Yes, under the sun (and lots of other environmental factors, including mechanical action) a bottle will disintegrates.
But THIS IS NOT reverting back to good old mother earth.
It is just breaking a big plastic object into finer plastic dust.
Which brings its own bunch of problems:
- this plastic dust disperse wide
- this plastic dust has a higher risk of getting ingested by marine animal
- this plastic dust also collects organic compounds more easily
- once ingested by marine animal, due to higher amount of organic compound stuck on the plastic dust, these animal accumulate more pollution.
(There a movie called "A plastic ocean" currently touring festivals that explains this better).
And thus, TFS :
Should you ever travel to one of the many uninhibited islands that dot the most remote reaches of Earth's oceans, chances are you'll find plastic bottles littering the shore.
That's actually a myth.
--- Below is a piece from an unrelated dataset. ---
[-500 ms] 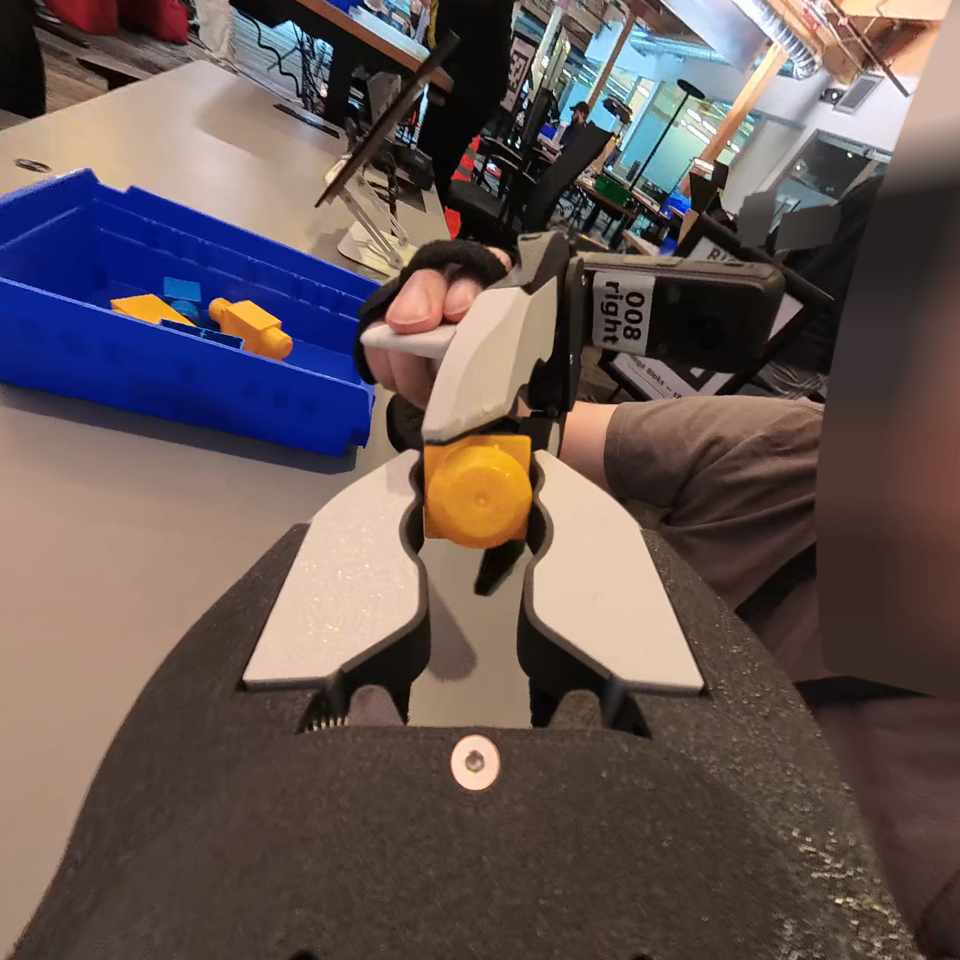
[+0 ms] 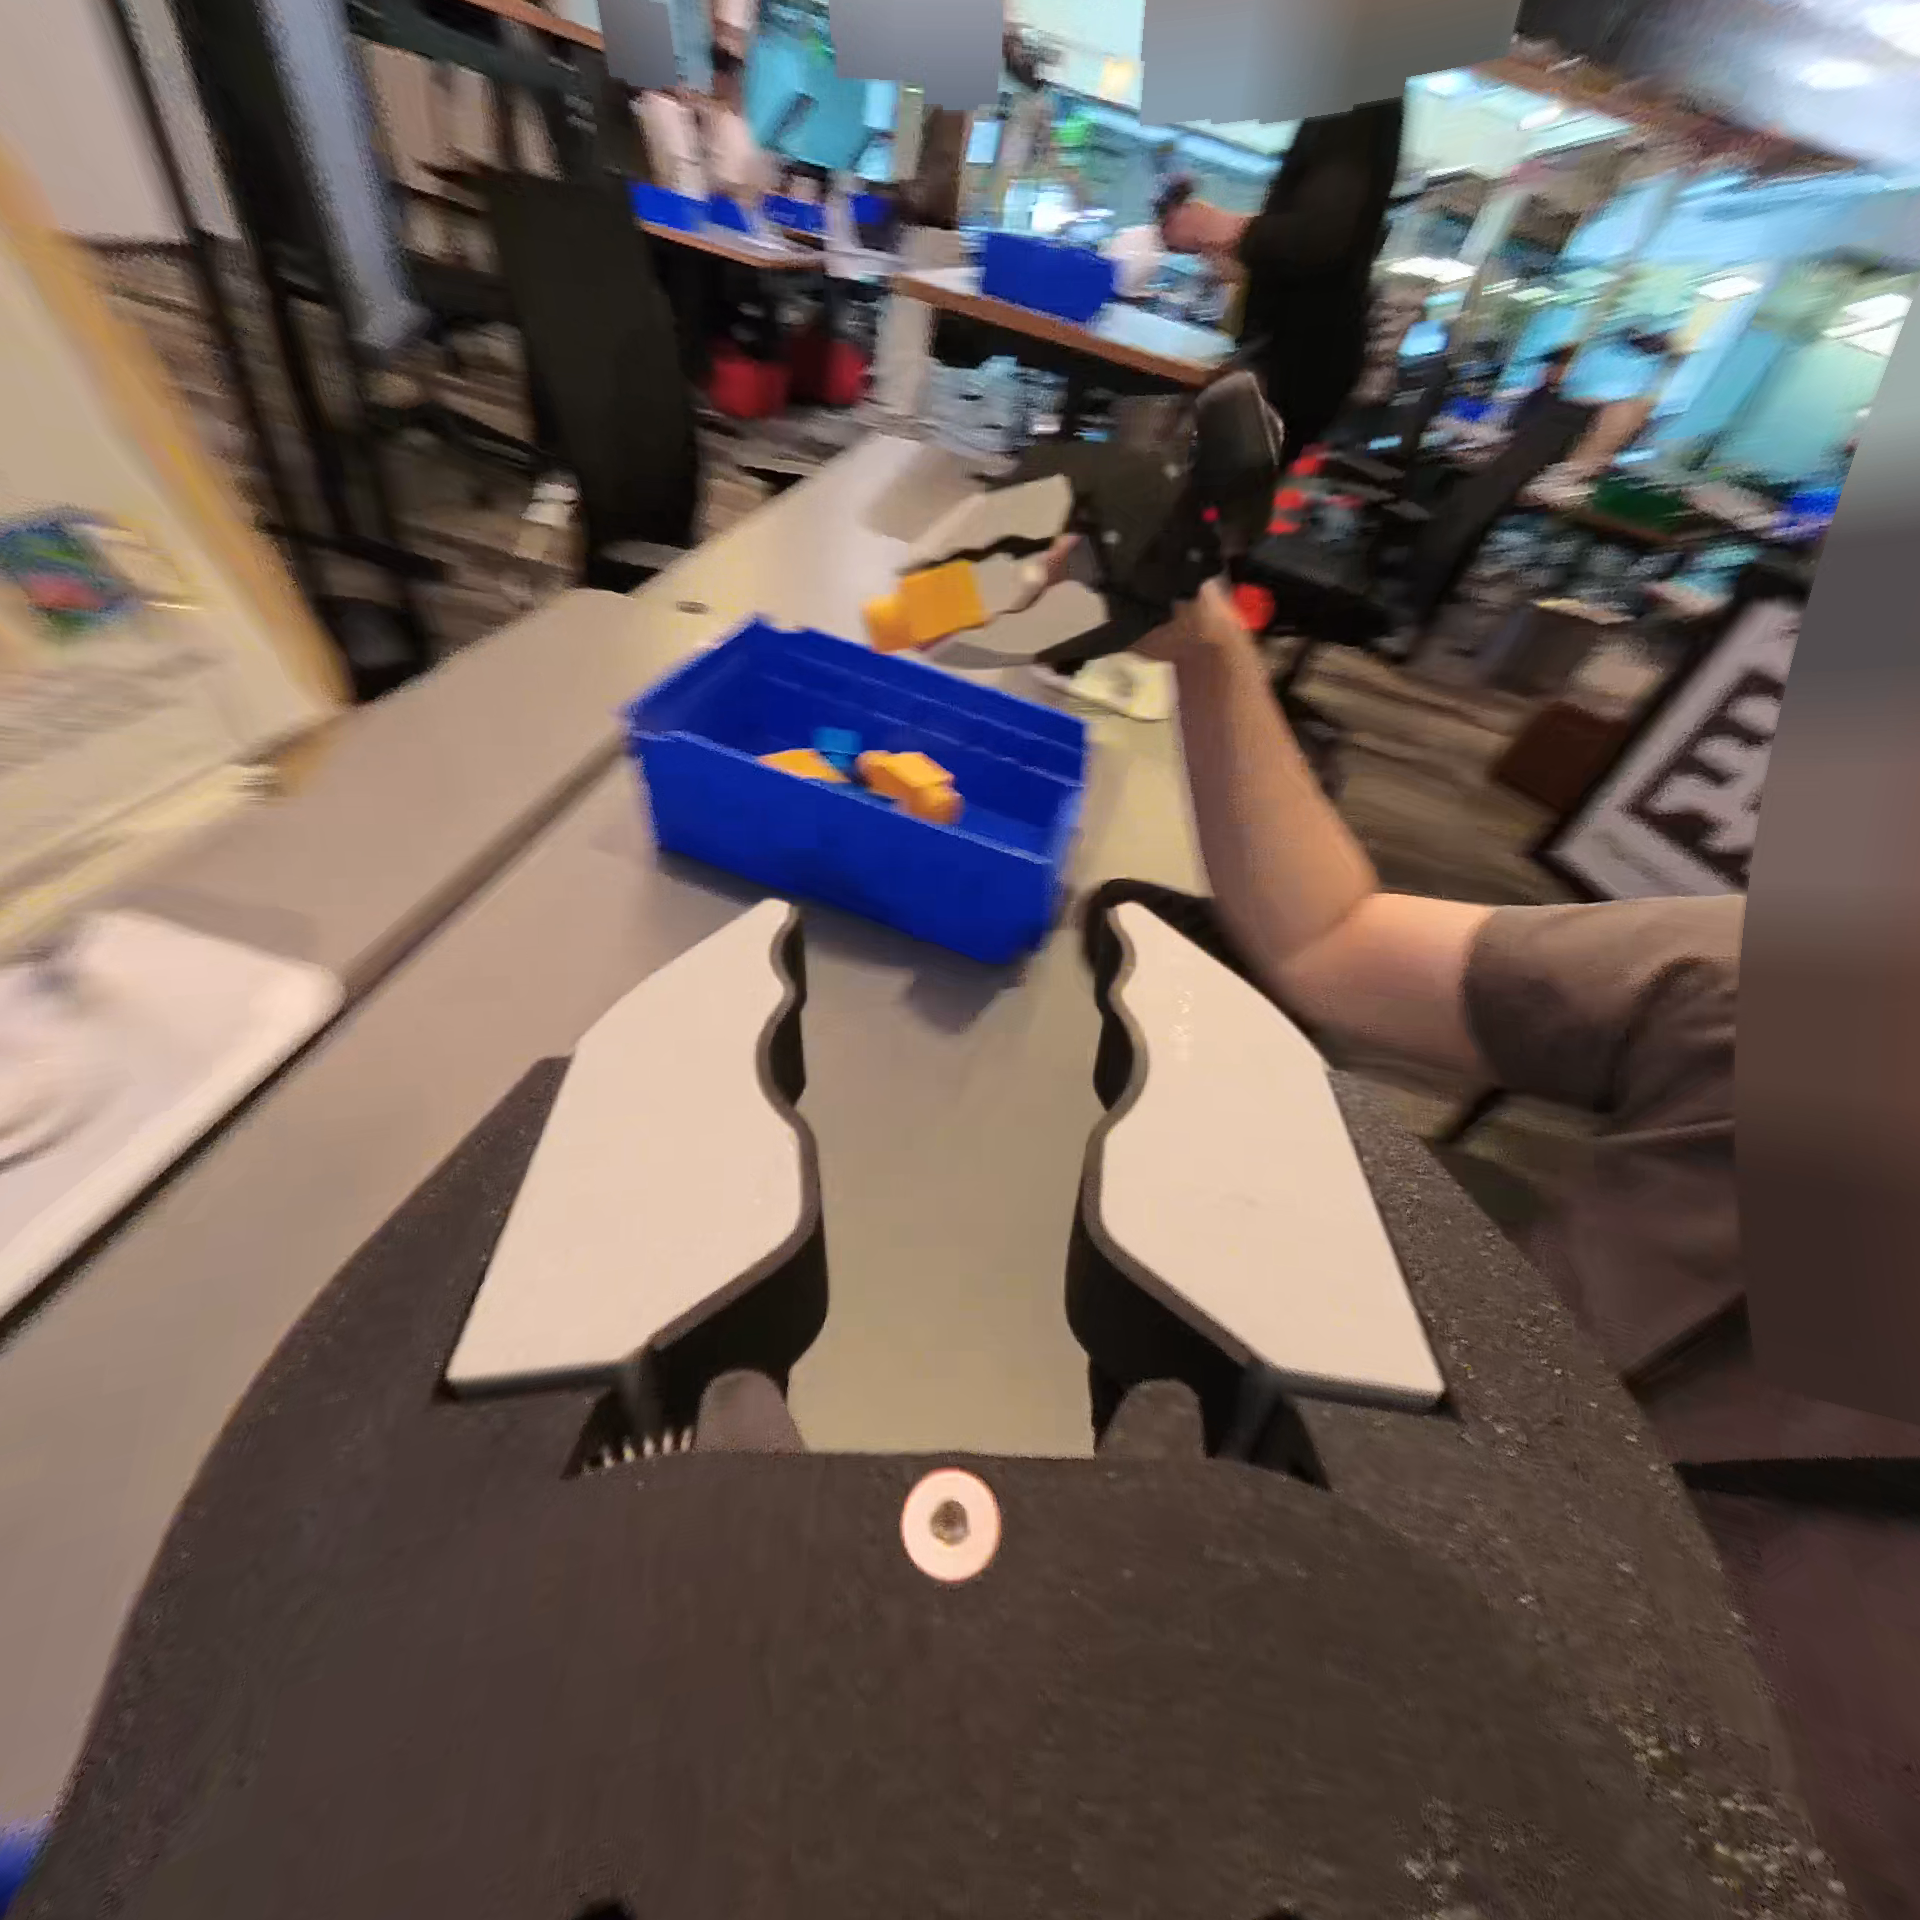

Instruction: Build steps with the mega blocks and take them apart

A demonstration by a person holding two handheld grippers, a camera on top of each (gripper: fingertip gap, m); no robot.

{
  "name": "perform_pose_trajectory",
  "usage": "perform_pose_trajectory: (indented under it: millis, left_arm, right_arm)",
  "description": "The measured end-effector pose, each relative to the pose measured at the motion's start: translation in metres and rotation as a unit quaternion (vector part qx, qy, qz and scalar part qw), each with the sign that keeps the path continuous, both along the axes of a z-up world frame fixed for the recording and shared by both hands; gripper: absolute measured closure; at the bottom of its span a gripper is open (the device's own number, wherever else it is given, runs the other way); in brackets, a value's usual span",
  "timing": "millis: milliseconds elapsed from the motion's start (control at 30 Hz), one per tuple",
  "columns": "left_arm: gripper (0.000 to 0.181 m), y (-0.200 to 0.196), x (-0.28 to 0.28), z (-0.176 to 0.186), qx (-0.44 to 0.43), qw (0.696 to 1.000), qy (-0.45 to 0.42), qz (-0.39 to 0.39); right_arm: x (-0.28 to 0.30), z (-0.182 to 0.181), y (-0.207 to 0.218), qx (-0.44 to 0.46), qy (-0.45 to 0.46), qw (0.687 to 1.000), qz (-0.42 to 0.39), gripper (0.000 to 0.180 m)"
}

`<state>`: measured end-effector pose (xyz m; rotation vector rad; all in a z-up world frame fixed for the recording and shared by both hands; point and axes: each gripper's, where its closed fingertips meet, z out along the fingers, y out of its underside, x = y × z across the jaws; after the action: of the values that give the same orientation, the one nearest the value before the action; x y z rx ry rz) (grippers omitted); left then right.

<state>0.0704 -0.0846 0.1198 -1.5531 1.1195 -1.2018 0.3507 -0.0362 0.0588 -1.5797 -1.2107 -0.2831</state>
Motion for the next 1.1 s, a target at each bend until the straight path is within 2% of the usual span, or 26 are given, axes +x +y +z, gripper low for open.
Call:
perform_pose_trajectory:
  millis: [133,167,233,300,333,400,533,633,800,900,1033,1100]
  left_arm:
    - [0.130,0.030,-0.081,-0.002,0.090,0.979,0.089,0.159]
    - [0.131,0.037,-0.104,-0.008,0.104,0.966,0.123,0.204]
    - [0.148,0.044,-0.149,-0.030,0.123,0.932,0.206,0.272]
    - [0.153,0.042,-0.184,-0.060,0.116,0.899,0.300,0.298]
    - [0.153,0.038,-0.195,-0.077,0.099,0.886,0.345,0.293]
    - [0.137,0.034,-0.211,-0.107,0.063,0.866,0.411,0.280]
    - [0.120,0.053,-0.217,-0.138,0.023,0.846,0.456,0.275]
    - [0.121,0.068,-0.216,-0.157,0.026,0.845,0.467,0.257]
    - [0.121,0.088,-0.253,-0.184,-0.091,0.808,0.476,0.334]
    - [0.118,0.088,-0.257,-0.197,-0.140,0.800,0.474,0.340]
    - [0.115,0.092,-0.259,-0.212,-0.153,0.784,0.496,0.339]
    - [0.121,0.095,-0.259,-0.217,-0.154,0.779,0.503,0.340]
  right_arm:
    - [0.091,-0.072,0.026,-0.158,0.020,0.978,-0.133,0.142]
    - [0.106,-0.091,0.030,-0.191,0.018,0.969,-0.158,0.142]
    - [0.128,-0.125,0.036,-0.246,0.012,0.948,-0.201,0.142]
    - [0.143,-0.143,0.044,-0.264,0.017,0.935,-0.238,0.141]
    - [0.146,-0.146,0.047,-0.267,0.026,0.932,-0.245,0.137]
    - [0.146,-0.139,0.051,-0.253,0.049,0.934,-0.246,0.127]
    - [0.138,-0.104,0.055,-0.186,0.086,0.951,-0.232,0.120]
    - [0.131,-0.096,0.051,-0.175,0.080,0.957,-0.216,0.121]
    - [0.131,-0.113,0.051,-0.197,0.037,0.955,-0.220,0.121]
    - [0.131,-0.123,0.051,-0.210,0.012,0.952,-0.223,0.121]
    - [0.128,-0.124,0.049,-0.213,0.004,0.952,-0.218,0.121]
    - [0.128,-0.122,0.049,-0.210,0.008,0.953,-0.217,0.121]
You're nearly NEVER going to find whole intact plastic bottles in remote places because the above phenomenon.
The reality is actually much grimmer :
- with the naked eye you're not going to see much (again, artificial islands of collect plastic junks are a myth).
- but if you make lab analysis of the environment, you'll see that :
-- most local marine animals have ingested an alarming amount of plastic dust in their bodies
-- and they'll have probably concentrated some polluant at higher dose.
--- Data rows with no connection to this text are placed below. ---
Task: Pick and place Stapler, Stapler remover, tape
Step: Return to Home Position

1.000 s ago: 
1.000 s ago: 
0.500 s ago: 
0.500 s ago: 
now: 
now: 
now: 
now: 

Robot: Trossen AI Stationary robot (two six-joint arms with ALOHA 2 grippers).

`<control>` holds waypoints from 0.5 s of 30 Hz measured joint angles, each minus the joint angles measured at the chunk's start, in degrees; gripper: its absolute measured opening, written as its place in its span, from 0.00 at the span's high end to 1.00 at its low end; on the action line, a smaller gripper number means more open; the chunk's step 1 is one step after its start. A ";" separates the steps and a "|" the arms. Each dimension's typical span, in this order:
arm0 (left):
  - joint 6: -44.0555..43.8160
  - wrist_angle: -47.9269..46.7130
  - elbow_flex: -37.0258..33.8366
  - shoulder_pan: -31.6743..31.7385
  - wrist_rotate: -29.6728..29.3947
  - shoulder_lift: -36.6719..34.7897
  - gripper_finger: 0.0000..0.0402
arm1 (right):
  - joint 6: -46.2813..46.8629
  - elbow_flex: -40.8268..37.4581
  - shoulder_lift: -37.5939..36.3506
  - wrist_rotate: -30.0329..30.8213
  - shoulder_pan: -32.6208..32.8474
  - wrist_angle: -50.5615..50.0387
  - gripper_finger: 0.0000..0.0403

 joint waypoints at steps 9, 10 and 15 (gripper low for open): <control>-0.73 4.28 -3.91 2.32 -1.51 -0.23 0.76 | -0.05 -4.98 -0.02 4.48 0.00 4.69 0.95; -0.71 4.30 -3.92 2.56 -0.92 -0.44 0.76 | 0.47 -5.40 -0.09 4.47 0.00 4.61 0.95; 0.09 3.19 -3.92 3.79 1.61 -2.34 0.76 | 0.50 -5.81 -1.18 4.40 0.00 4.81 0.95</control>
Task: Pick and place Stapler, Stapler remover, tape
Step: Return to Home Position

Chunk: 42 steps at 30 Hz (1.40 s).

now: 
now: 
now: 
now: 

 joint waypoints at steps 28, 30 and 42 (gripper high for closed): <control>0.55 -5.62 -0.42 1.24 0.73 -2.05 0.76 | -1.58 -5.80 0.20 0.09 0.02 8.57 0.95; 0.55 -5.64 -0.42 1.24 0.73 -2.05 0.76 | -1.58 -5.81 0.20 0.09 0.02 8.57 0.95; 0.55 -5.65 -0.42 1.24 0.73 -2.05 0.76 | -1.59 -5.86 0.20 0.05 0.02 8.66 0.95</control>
Otherwise the Tennessee River which I grew up on would be totally lined with styrofoam.
It is a *river*. It wont never stay lined with anything for a long time : eventually everything will get carried away by the current and broken down in smaller particles (also some substance like steel *will* degrade (to rust, etc.) while other like glass and plastic are too chemically stable. At least glass will break-down into sand (basically : glass dust)).
Once carried away by the current they will eventually find their way into the seas, then into the ocean, when they'll finally get caught into some current that will keep them in some cycle forever.
Heck, there are some woods, cedar for example, that will last longer than a plastic bottle exposed to the elements.
Actually wood isn't such a bad exemple.
But not for the reasons you think.
(No: it won't last longer than plastic bottle. It will *keep its shape* for a longer time than plastic [that's why life invented it in plants : because it's structurally sturdy]. But eventually, decomposers [bacteria, funghi, etc.] will manage to digest it. It will actually end up back into CO2)
But some eons ago that wasn't the case. It took some time between life inventing wood (somewhere in the Devonian), and bacteria coming up with a way to degrade it.
Of course all this juicy stored chemical energy was going to end-up being used as a food source for some microbes.
The same situation is happening again. We human produce tons of a nearly indestructible component (plastic) but that is still rich in stored chemical energy (the fact that you can actually burn it into CO2 is a sign).
Eventually all this untapped chemical energy is going to attract some bacteria, and in the recent couple of year, scientist have discovered some types of bacteria who have evolved a way to digest and process plastics.
Maybe in a couple of centuries (and maybe with a little bit of help by researchers) Nature will find a way to clean it self of this plastic pollution, by inventing a way to harness its stored chemical energy.
"Sufficiently advanced satire is indistinguishable from reality." - [Tips: 1DrYakQDKCQ6y52z6QbnkxHXAocMZJE61o ]
That's a plain and simple fact.
The metaarticle is spot on. We are drowning in plastic.
The problem with plastic is, that it is also a very large third world problem, as any sense about protecting the environment often is dimished there more than it is in some parts of the first world.
We need what I would basically call a total ban on garbage, including plastic waste. Direct recycled sturdy standardised bottles can be made out of plastic, but reusing them has to become a standard. s to become a standard.Plastic wrappings should be banned entirely expect for maybe things that need to be kept sterile, like medical equipment or health and hygiene products.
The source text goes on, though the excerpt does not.